Let $n$ ($n \ge 1$) be an integer. Consider the equation $2\cdot \lfloor{\frac{1}{2x}}\rfloor - n + 1 = (n + 1)(1 - nx)$, where $x$ is the unknown real variable. (a) Solve the equation for $n = 8$. (b) Prove that there exists an integer $n$ for which the equation has at least $2021$ solutions. (For any real number $y$ by $\lfloor{y} \rfloor$ we denote the largest integer $m$ such that $m \le y$.)

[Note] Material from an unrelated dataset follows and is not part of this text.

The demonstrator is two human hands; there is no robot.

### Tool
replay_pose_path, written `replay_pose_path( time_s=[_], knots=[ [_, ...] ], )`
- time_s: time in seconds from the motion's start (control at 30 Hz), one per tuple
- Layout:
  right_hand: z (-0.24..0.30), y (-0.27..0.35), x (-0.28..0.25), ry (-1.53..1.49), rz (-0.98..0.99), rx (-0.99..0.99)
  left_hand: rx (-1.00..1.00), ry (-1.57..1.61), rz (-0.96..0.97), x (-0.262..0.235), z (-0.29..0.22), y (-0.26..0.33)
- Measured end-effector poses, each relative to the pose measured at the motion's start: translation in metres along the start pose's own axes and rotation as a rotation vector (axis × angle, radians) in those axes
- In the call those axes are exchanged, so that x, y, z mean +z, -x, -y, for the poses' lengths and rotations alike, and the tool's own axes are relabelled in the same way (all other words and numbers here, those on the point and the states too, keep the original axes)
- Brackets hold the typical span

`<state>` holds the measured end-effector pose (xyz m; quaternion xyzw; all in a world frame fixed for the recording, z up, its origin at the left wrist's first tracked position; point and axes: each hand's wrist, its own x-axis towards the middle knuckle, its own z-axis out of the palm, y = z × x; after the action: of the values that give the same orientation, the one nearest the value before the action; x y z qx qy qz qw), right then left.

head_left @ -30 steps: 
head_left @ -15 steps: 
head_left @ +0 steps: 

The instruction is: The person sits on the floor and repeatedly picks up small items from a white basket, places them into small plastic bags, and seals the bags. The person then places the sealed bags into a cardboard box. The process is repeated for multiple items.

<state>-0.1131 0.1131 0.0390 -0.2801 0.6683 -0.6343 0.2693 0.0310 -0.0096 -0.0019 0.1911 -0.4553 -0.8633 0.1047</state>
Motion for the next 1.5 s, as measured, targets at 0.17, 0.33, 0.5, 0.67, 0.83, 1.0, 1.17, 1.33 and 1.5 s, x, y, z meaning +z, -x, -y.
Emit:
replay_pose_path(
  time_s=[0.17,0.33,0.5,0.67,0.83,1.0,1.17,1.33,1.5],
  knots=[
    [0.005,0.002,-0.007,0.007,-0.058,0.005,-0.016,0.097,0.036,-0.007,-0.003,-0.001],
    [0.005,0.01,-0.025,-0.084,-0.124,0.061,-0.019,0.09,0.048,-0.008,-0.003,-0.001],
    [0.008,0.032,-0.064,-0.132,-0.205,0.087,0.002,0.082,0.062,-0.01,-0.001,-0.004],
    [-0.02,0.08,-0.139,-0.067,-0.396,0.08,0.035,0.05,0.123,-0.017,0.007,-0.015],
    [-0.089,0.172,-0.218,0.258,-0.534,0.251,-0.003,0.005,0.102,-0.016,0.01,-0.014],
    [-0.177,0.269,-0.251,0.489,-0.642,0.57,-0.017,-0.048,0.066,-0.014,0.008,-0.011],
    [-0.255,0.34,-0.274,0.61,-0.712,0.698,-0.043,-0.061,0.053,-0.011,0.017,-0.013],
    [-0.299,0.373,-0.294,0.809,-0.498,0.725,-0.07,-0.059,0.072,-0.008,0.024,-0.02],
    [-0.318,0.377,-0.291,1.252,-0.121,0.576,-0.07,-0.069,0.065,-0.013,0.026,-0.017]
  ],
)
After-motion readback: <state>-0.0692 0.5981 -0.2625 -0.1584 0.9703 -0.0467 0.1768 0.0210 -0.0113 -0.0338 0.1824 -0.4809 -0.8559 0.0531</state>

For any set $A = \{x_1, x_2, x_3, x_4, x_5\}$ of five distinct positive integers denote by $S_A$ the sum of its elements, and denote by $T_A$ the number of triples $(i, j, k)$ with $1 \le i < j < k \le 5$ for which $x_i + x_j + x_k$ divides $S_A$. Find the largest possible value of $T_A$.

Let $ABC$ be an acute scalene triangle with circumcenter $O$. Let $D$ be the foot of the altitude from $A$ to the side $BC$. The lines $BC$ and $AO$ intersect at $E$. Let $s$ be the line through $E$ perpendicular to $AO$. The line $s$ intersects $AB$ and $AC$ at $K$ and $L$, respectively. Denote by $\omega$ the circumcircle of triangle $AKL$. Line $AD$ intersects $\omega$ again at $X$. Prove that $\omega$ and the circumcircles of triangles $ABC$ and $DEX$ have a common point.

Let $M$ be a subset of the set of $2021$ integers $\{1, 2, 3, ..., 2021\}$ such that for any three elements (not necessarily distinct) $a, b, c$ of $M$ we have $|a + b - c | > 10$. Determine the largest possible number of elements of $M$.